Der Wesenstest selbst ist - insoweit verweist der Beklagte zutreffend auf den
Beschluss des Nds. OVG, B. v. 25.1.2013 - 11 PA 294/12 -, a.a.O. - zwar nicht
geeignet, einen bestehenden Verdacht der Gefährlichkeit eines Hundes
durchgreifend in Zweifel zu ziehen, doch kommt es darauf im vorliegenden Fall
auch nicht an. Vielmehr sind die konkreten Umstände des ermittelten
Lebenssachverhalts an dem in der Rechtsprechung des Nds.
Oberverwaltungsgerichts entwickelten Maßstab zu messen und zu würdigen.

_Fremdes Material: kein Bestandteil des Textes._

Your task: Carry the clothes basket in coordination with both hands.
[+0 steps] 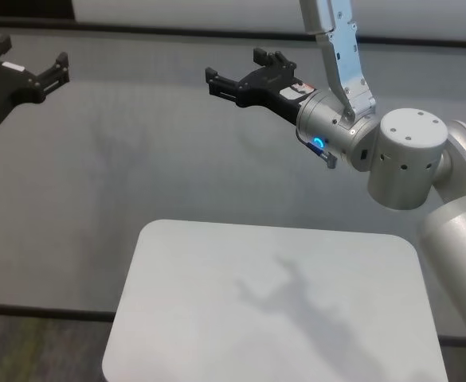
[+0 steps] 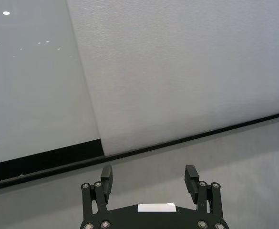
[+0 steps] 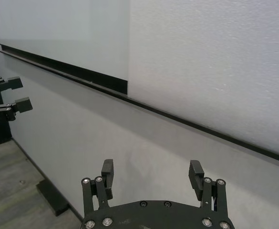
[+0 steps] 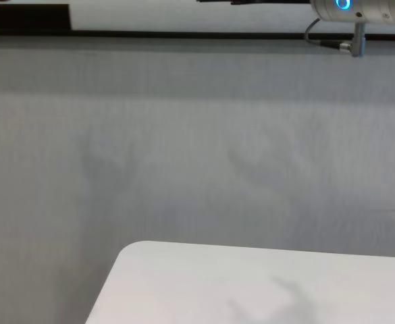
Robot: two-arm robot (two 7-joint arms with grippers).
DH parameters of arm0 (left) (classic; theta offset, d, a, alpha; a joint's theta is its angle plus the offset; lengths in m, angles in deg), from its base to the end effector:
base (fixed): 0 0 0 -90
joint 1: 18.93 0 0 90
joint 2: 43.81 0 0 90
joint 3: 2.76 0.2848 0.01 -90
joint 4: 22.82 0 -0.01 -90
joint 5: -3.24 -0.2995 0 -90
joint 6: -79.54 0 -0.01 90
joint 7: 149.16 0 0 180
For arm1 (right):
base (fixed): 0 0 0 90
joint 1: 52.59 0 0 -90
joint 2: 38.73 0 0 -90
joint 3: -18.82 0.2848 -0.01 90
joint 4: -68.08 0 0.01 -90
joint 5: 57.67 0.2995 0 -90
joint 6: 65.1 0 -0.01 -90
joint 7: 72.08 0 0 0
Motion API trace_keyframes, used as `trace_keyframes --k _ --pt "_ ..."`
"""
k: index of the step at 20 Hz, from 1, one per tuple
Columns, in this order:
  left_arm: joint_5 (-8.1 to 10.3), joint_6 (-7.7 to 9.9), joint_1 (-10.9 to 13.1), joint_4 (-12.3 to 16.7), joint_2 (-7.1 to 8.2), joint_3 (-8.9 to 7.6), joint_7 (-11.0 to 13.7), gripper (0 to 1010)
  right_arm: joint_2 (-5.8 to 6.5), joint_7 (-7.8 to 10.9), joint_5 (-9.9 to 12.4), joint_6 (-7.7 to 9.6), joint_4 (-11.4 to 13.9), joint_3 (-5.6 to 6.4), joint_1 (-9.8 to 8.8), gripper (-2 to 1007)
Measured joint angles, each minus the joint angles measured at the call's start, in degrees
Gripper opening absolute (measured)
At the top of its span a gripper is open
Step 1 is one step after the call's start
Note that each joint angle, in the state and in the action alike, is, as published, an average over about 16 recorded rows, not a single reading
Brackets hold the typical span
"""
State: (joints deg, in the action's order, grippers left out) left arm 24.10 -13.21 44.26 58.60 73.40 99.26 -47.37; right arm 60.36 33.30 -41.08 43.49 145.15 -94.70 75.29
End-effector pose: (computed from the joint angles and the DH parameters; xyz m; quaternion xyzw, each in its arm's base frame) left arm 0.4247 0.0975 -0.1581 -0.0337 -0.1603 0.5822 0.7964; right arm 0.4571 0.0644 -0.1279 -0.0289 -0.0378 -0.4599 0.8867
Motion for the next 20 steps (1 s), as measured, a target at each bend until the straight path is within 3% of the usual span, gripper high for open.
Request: trace_keyframes --k 20 --pt "0.00 0.00 -0.01 0.00 0.00 0.01 0.00 1002 0.00 0.00 0.00 0.00 0.00 0.00 0.00 1005"
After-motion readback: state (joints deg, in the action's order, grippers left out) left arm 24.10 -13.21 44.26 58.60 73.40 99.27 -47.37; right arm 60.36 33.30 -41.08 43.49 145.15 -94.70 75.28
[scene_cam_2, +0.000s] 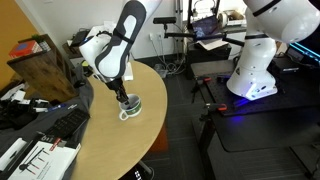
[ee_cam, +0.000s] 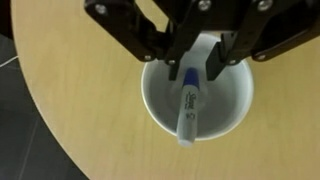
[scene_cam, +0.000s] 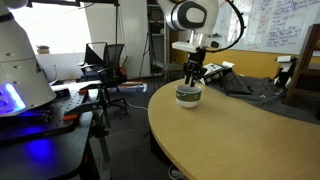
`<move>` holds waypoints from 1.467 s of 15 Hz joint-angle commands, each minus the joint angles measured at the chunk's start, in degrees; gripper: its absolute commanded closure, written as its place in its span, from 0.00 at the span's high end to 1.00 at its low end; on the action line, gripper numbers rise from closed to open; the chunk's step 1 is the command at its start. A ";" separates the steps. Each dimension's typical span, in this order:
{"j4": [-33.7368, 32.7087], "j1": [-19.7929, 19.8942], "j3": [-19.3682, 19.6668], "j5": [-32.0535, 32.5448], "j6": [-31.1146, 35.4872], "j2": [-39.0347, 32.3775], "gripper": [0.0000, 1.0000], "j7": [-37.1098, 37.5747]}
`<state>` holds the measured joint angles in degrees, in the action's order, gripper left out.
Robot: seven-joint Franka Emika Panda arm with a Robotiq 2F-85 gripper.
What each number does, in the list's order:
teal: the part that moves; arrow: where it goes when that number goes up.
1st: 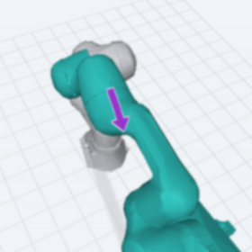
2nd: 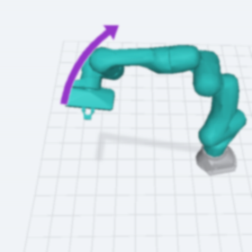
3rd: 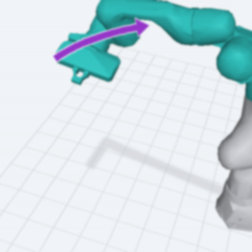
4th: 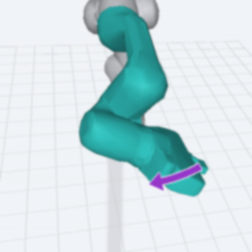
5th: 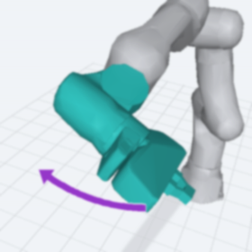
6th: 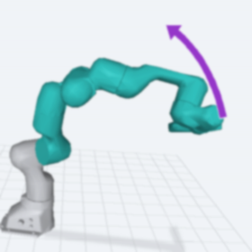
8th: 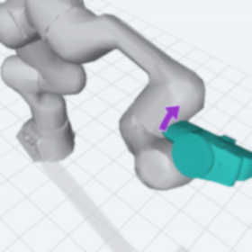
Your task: Put the marker in the mug on the table
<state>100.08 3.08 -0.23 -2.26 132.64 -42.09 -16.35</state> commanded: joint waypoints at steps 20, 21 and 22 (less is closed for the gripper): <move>-12.67 -2.27 0.46 8.92 -22.24 -7.00 0.06 4.76; -11.90 -2.15 0.40 9.43 -21.09 -6.25 0.06 4.36; -10.58 -1.57 0.12 9.97 -19.37 -5.18 0.06 2.70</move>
<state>87.57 1.15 -0.13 5.93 111.90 -49.54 -11.99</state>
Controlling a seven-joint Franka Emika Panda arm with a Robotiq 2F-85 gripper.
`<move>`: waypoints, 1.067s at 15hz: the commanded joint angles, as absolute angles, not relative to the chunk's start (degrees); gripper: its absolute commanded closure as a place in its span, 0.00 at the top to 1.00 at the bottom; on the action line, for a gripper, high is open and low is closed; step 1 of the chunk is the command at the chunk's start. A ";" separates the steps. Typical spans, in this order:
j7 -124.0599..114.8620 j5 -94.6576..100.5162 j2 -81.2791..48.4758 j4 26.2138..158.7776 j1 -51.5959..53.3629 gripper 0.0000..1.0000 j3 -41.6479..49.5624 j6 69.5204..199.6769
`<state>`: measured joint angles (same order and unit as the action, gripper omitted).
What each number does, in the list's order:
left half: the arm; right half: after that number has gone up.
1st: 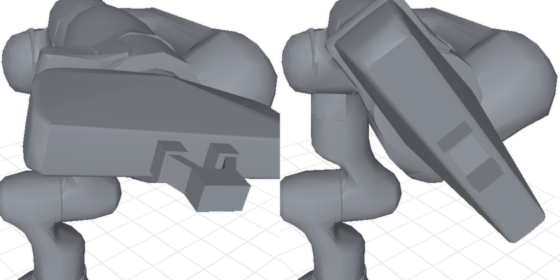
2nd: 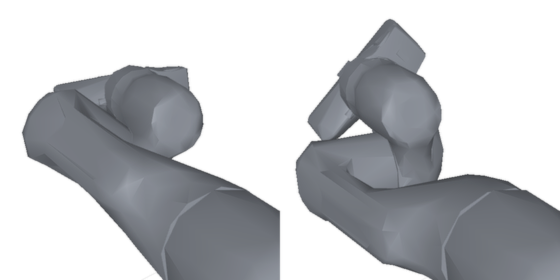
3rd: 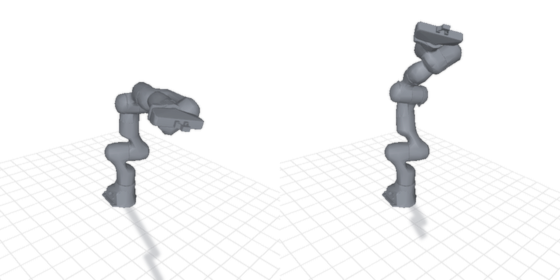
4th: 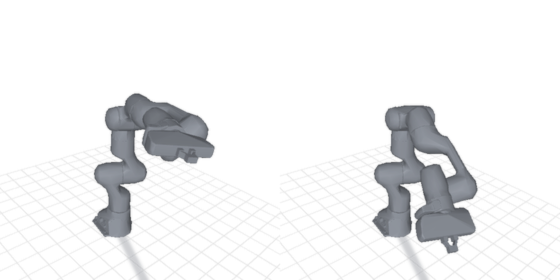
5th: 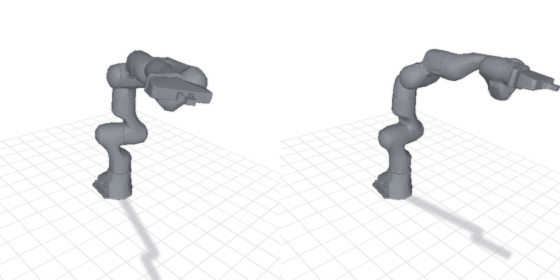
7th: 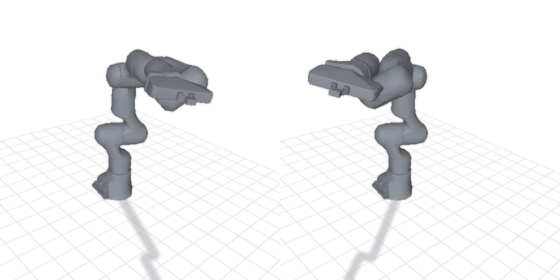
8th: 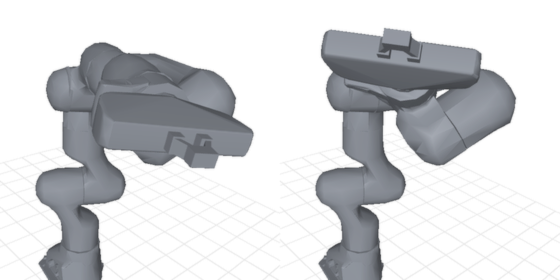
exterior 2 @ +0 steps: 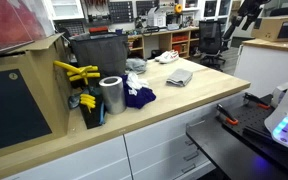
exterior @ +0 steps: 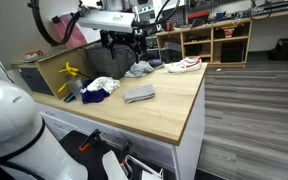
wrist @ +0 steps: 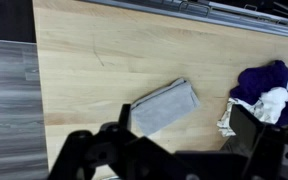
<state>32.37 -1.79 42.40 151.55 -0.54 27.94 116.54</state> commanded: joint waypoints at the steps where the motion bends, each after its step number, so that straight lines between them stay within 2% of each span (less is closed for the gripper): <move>1: 33.49 -3.15 41.78 151.46 -2.25 1.00 26.41 116.40; 8: 33.49 -3.15 41.78 151.46 -2.25 1.00 26.41 116.40; 16: 30.40 -2.72 32.93 146.42 -1.39 1.00 22.02 120.12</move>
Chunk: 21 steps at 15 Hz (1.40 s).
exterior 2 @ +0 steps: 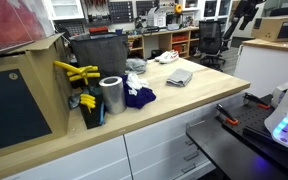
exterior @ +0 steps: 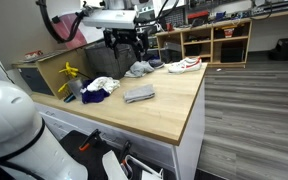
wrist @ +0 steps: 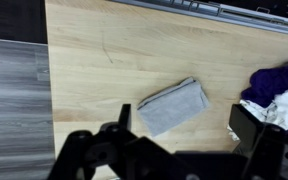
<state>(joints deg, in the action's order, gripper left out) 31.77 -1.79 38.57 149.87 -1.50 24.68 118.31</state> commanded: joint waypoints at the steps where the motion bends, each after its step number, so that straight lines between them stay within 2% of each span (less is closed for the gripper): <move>1: 29.94 -2.95 31.48 145.81 -1.05 1.00 21.34 120.92; 21: 24.19 -3.59 1.31 128.76 3.12 1.00 1.73 124.35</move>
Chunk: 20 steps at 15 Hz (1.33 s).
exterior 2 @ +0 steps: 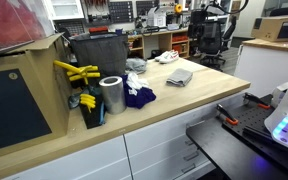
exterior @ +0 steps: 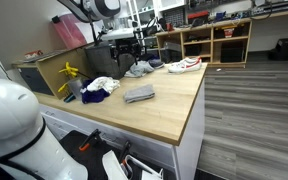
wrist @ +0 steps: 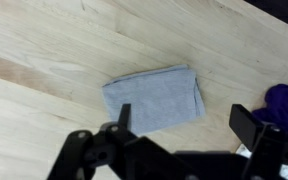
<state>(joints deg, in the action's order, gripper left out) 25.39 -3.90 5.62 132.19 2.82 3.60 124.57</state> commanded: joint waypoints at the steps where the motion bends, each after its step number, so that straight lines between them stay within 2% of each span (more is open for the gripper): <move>1: 23.86 -2.97 -0.07 128.05 3.21 1.00 0.84 124.37; 20: 15.43 11.05 -22.37 118.90 6.80 1.00 -5.84 126.12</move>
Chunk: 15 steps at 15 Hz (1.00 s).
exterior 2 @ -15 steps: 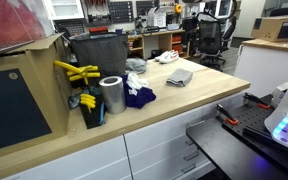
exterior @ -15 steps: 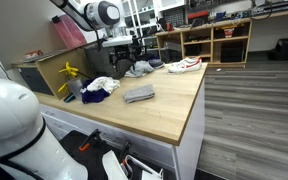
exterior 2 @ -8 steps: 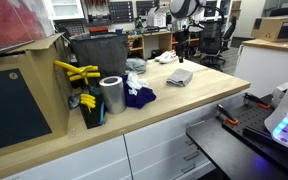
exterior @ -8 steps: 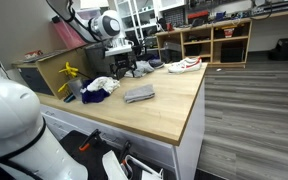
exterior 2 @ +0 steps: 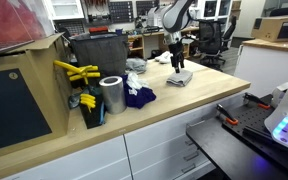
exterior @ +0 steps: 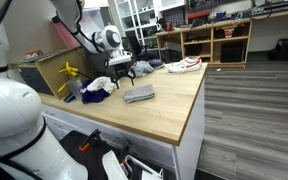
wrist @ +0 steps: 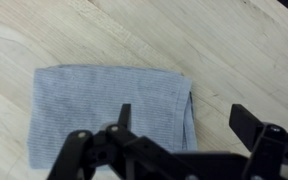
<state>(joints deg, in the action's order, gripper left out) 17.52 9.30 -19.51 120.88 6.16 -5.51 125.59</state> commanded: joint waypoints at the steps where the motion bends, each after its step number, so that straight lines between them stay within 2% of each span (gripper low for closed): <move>1: 15.31 11.51 -23.24 118.60 7.07 1.00 -5.72 126.27; 6: 13.81 15.16 -26.69 117.83 7.67 1.00 -4.91 126.96; 7: 13.26 15.90 -27.11 118.02 7.77 0.75 -4.79 127.30; 8: 12.89 16.59 -27.39 118.24 7.92 0.74 -4.73 127.52; 9: 12.49 17.03 -27.63 118.42 7.98 0.68 -4.72 127.76; 15: 10.53 17.19 -27.22 119.14 8.51 0.20 -5.15 127.92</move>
<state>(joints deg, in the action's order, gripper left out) 12.50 16.39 -27.97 118.96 7.85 -5.30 127.63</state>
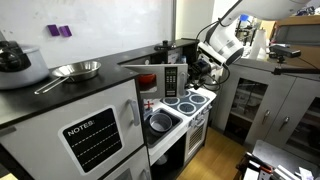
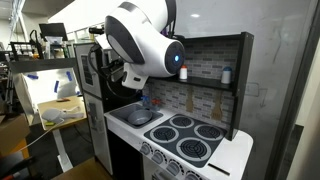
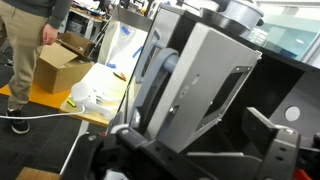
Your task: Open the microwave
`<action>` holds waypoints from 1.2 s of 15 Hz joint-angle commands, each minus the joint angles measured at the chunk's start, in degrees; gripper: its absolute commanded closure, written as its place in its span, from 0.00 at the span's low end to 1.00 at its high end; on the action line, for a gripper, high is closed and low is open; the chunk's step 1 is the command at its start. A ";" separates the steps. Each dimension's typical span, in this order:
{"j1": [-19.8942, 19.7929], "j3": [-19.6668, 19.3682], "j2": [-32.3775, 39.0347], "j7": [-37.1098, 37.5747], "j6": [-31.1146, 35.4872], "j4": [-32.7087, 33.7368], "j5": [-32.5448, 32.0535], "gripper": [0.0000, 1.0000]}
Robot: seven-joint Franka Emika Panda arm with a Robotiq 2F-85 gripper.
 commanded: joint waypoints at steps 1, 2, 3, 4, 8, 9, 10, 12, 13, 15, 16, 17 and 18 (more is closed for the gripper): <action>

Insoweit hat sich der Beklagte in der mündlichen Verhandlung darauf
zurückgezogen, dass der Verdacht für die Feststellung der Gefährlichkeit
genüge, ohne dies indes in Auseinandersetzung mit den konkreten Umständen
des ermittelten Lebenssachverhalts näher zu begründen. Vielmehr hat das
Gericht in der mündlichen Verhandlung den Eindruck gewonnen, dass dem
Beklagten an einem Festhalten an einer einmal getroffenen Entscheidung
gelegen ist, wenngleich diese Entscheidung allein auf der polizeilich
aufgenommenen und insoweit mittelbaren Schilderung eines persönlich
involvierten und betroffenen Hundehalters beruht.
Die Kostenentscheidung beruht auf § 154 Abs. 1 VwGO.
Die Entscheidung über die vorläufige Vollstreckbarkeit folgt aus § 167 VwGO
i.V.m. §§ 708 Nr. 11, 711 ZPO.
Gründe für eine Zulassung der Berufung (§ 124 Abs. 2 Nr. 3, 4 i.V.m. § 124a
Abs. 1 Satz 1 VwGO) liegen nicht vor.